Anis surge assim como um ponto de discórdia entre elas que acaba se tornando uma válvula de escape para uma relação por demais complexa. O personagem de Anis vai revelar ainda uma difícil situação dos imigrantes ilegais na Itália. Ele é o bom ingênuo de uma sociedade tradicional, que coloca questões simples e arcaicas mas que se revelam mais complexo do que se imagina: “Uma mulher precisar casar e ter um marido,” argumenta o rapaz dentro da sua obviedade das coisas. Incapaz de respondê-lo, Ana mostra a mesma inabilidade em lidar com o altruísmo e a compaixão “capitalista”. Até onde uma relação à dois existe por amor ou por conveniência? Até onde vai nossa aceitação aos diferentes?

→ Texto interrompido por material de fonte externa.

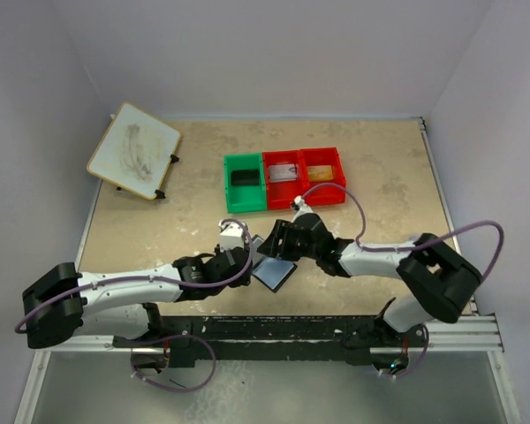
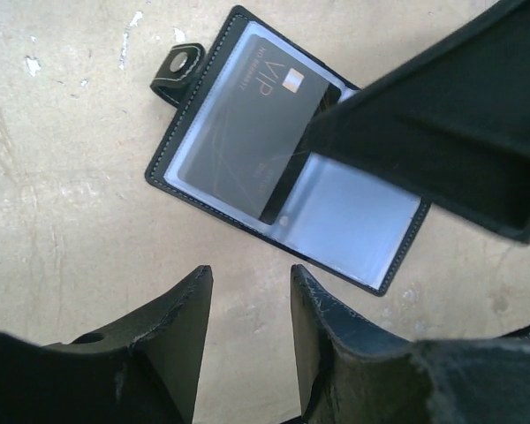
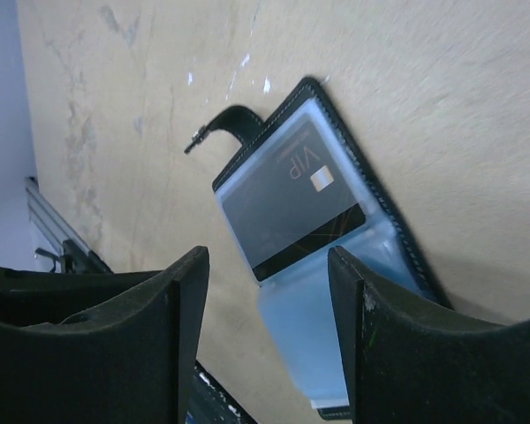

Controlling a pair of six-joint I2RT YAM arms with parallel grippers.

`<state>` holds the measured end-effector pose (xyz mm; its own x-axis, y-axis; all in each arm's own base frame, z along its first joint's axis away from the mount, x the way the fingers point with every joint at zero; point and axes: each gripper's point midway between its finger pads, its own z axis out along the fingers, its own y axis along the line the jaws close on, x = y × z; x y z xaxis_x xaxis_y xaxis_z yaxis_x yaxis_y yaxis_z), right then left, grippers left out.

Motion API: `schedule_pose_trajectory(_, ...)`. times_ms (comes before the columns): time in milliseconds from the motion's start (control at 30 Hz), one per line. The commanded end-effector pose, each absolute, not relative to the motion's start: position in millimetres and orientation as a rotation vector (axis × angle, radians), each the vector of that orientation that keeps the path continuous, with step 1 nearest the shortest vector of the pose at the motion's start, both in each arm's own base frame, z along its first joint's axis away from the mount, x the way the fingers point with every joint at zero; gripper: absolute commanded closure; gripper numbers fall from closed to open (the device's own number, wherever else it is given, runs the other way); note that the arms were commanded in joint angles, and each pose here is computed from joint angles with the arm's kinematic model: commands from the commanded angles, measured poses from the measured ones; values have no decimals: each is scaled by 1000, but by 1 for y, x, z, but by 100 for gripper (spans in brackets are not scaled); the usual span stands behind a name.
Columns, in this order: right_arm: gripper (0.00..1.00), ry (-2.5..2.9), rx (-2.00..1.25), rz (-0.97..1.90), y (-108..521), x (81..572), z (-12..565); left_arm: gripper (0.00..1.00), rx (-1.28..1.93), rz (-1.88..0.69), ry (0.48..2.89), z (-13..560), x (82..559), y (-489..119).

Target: Take the credit cards out of the card holder

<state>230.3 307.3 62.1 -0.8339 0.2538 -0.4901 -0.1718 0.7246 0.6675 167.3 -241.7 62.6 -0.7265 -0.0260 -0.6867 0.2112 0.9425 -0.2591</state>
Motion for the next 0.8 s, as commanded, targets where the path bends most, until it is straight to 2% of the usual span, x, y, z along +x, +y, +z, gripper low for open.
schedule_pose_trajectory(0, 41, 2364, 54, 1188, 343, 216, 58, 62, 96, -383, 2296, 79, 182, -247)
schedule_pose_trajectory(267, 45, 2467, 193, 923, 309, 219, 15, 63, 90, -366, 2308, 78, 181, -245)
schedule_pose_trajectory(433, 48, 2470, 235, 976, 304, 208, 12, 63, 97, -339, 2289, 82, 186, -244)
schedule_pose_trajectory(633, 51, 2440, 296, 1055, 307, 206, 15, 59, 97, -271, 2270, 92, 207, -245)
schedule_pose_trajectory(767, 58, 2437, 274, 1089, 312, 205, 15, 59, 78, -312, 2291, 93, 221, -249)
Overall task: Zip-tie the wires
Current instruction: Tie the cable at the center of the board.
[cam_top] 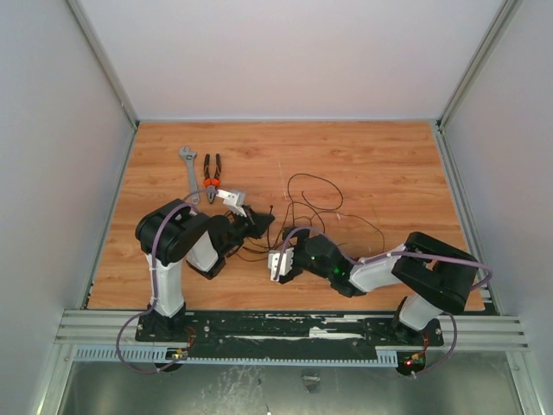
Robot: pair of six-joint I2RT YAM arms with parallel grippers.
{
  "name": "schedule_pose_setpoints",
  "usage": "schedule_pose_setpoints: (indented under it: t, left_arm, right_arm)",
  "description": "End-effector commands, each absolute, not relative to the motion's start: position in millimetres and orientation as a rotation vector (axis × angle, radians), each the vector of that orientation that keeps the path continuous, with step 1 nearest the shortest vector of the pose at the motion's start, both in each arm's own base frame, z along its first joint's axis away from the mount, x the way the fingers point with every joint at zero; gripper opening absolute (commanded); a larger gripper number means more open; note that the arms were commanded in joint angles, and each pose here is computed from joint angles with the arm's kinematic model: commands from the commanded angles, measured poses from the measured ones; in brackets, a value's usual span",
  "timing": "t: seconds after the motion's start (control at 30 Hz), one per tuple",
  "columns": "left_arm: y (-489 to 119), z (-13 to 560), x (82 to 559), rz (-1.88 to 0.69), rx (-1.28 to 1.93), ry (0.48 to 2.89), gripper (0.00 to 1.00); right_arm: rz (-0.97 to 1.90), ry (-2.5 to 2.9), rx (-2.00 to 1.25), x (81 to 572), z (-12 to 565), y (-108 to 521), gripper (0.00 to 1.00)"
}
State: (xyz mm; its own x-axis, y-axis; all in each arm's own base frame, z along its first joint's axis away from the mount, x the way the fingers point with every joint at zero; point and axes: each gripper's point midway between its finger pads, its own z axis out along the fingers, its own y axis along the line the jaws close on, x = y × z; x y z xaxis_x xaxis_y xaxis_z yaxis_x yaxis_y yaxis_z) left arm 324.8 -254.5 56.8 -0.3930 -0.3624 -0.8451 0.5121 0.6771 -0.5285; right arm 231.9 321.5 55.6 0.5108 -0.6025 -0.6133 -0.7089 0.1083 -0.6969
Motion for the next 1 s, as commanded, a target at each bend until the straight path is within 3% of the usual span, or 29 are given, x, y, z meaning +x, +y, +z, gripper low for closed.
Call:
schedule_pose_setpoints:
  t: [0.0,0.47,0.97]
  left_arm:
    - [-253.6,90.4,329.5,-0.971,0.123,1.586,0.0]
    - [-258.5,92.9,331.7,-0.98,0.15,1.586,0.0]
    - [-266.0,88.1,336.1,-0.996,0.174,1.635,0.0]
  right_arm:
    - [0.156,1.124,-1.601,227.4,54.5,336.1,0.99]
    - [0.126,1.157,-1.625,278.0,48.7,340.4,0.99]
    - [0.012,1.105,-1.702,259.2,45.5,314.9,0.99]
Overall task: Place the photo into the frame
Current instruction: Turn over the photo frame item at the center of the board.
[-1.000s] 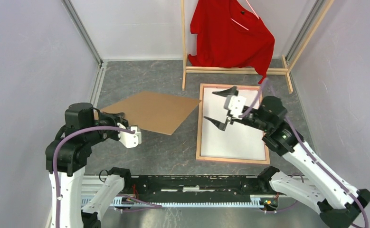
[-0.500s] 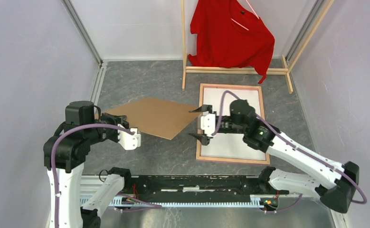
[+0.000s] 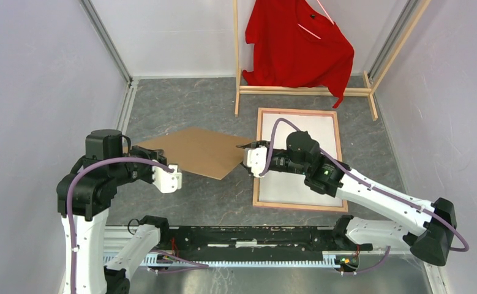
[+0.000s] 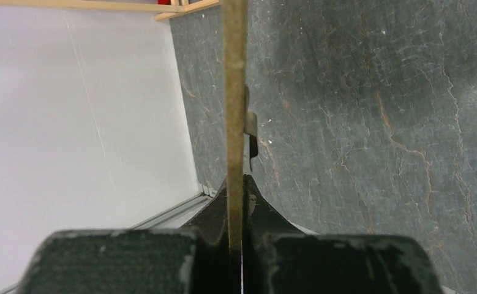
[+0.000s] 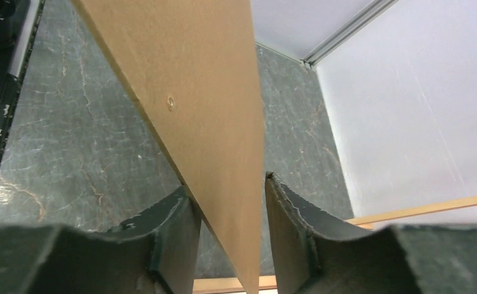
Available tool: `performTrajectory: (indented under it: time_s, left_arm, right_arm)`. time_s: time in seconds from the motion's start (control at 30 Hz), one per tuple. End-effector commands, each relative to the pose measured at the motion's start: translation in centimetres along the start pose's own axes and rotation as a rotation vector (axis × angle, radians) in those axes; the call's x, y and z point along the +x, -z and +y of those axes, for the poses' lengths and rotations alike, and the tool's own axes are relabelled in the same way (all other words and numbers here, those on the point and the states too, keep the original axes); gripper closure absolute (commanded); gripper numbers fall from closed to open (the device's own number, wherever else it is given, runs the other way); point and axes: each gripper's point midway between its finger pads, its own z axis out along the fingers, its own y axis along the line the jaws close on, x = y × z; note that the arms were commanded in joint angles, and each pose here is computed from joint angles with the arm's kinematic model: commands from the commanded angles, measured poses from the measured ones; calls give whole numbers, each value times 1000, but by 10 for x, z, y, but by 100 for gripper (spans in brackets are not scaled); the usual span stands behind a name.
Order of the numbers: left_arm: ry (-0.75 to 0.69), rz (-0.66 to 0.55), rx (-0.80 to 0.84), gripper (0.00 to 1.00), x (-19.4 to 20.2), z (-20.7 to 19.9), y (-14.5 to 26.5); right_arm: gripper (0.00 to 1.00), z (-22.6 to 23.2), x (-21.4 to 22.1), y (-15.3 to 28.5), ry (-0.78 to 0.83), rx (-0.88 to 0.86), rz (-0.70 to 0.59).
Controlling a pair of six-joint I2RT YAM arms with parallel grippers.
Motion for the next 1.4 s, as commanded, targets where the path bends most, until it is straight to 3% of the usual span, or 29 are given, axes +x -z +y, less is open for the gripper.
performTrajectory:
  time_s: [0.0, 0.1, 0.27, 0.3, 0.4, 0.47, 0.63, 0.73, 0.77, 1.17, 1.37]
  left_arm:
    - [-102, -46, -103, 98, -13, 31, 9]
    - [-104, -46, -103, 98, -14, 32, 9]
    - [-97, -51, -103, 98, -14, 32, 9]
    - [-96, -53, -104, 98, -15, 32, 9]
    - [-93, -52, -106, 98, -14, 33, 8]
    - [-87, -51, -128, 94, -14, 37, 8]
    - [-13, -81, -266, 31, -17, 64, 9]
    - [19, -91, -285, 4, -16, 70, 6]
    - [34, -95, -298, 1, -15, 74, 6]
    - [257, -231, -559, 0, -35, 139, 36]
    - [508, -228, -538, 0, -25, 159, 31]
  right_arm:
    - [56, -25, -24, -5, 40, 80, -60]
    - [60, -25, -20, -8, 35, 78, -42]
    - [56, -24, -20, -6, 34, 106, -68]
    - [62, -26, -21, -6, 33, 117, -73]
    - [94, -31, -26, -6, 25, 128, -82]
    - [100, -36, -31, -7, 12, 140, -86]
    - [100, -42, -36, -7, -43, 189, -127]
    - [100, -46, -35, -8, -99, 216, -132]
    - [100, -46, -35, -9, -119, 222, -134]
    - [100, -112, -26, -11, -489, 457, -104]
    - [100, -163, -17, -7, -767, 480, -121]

Os curtas Borderless me (Não me fronteire, tradução literal, 2007, 12 min) (foto abaixo) de Setareh Mohammadi e Checkpoint (Ponto de revista, tradução literal, 2007, 14 min) de Alex Mah enfatizam os dramas da imigração e da discriminação sexual como temas principais dos documentários. Enquanto o primeiro coloca no centro do quadro o depoimento de uma transexual iraniana sobre os conflitos da aceitação social e sexual, o segundo entrelaça os depoimentos de sete transexuais imigrantes, que preferem não mostrarem seus rostos. Eles relatam a dificuldade em carregar uma carteira de identidade que pós-cirurgia de mudança de sexo não mais os corresponde. Como não se identificar ou ter piedade pelas histórias sofridas de seus entrevistados? Como construir imageticamente depoimentos tão dramáticos? Ambos filmes foram realizados dentro do projeto Firstout Vídeo do Festival do Cinema Queer de Vancouver, o qual dá oportunidade e treinamento a jovens gays para realizarem seus primeiros audiovisuais dentro da problemática do festival. O resultado é impressionante. Os vídeos saem do lugar comum e mostram temas maduros e complexos à serem realizados. Mesmo que Mohammadi opte pela maneira mais simples do documentário, ou seja, um entrevistado narrando a sua história para a câmera, a complexidade vem na narração e no grau de confiança entre diretor e personagem. Um depoimento forte e lúcido não somente sobre a sua condição pessoal mas principalmente sobre a sociedade canadense. As imagens de Quvi é constantemente remetida à imagens translúcidas e plácidas de lagos e de paisagens naturais, um contraste tão forte quanto a obstinação e certeza sobre a sua opção, para ela “natural”, da mudança de sexo. Outro desafio ainda mais desencorajador para o jovem documentarista Alex Mah estaria desde o ponto de partida de seu filme. Como ilustrar um documentário baseado em depoimentos pessoais, no qual os depoentes se opõem em serem vistos? A montagem são de vozes, de depoimentos que ecoam nas imagens da cidade na qual essas “novas” mulheres de vozes masculinas habitam. E, surpreendentemente, elas habitam também o filme. E, suas narrativas soam compreensíveis e encadeadas. O espectador não se perde entre um depoimento e outro que a medida que o filme avança se tornam cada vez menos abstratos. Seus rostos, assim, se tornam “irrelevantes” para entendermos a complexidade que vivem essas pessoas em habitar novos sexos e construírem novas “identidades”.